De repente, soube o que tinha a fazer. Telefonei para casa. Natalie atendeu ao telefone.
- Olá, meu querido. Estamos ansiosos por te ver. Estás bem?
- Estou ótimo. Tenho boas notícias. Acabei de fazer uma sinopse para David Selznick.
- Verdade? Isso é maravilhoso! E ele foi simpático?
- Foi. Não podia ter sido mais simpático. E isto é só o princípio. As portas finalmente abriram-se, Natalie. Daqui para frente tudo vai ser excelente. Só preciso de mais uns dias.
Ela nem hesitou.
- Mas é claro, meu querido. Depois diz-nos quando é que voltas para casa.
Eu não vou voltar para casa.
Na manhã seguinte, fui à estação de autocarros e troquei o bilhete que Otto me mandara por dinheiro. Passei o resto do dia a escrever cartas aos departamentos literários de todos os estúdios importantes.
O texto dizia mais ou menos:
”A seu pedido pessoal, acabei de fazer uma sinopse de um romance para David O.Selznick e encontro-me livre para poder fazer outras sinopses...”.

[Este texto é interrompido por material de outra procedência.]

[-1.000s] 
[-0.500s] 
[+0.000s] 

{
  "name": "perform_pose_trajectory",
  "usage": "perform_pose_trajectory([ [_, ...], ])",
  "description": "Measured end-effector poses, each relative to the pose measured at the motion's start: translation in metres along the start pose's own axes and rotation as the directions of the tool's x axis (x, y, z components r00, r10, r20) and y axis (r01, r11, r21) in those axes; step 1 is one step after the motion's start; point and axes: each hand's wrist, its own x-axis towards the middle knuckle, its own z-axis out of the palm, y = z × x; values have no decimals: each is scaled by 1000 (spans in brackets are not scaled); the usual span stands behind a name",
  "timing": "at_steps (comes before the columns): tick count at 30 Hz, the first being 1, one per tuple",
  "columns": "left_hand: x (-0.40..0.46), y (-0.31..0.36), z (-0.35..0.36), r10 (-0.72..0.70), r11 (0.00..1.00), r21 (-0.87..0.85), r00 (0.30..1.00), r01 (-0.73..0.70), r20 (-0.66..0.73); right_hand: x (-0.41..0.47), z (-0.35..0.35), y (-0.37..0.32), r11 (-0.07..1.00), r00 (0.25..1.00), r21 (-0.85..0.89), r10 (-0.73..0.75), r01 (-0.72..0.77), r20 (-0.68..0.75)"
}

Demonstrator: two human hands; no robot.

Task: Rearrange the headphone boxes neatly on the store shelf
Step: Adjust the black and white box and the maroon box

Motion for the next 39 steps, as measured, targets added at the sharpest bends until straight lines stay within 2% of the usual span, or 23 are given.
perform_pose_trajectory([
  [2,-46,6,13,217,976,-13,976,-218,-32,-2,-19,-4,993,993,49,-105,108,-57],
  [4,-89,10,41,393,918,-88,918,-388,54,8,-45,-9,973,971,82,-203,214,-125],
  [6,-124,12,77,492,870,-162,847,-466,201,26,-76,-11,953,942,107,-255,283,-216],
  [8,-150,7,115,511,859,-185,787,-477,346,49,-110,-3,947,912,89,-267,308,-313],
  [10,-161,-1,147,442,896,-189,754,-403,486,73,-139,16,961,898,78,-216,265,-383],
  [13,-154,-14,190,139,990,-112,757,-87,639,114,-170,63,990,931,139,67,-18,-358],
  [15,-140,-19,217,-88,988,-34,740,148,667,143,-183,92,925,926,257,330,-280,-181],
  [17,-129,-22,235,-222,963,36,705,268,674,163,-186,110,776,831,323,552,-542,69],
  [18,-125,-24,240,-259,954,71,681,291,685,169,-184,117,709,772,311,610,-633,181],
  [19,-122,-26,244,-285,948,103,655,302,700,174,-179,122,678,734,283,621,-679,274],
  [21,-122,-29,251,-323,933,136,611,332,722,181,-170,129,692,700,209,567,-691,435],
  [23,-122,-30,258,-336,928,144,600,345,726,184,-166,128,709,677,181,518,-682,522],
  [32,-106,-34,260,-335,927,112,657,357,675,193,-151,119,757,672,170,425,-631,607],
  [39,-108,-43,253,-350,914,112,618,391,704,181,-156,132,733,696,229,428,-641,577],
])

Os telefonemas começaram a chegar dois dias depois. A primeira a ligar foi a Twentieth-Century-Fox, depois a Paramount. A Fox precisava de uma sinopse de um livro e a Paramount queria que fizesse uma sinopse de uma peça de teatro. Cada sinopse pagava cinco ou dez dólares, dependendo da extensão.
Como cada estúdio tinha o seu próprio grupo de leitores, a única altura em que contratavam pessoal de fora era quando estavam sobrecarregados. Eu só conseguia fazer uma sinopse por dia. Esse era o tempo que precisava para poder ir ao estúdio apanhar a obra, regressar à pensão da Gracie, ler o livro, datilografar a sinopse e levar tudo de volta ao estúdio. Estava com uma média de dois a três telefonemas por semana. E já não tinha a Sydney na minha vida.
Para aumentar os meus parcos rendimentos, telefonei a um homem que nunca vira. Vera Fine falara nele durante a viagem para a Califórnia. Chamava-se Gordon Mitchell. Era o chefe do Departamento Técnico da Academy of Motion Pictures Arts and Sciences.
Liguei, mencionei o nome de Vera Fine e disse-lhe que andava a procura de um emprego. Ele foi muito simpático.
- Para falar verdade, tenho uma coisa que poderá fazer.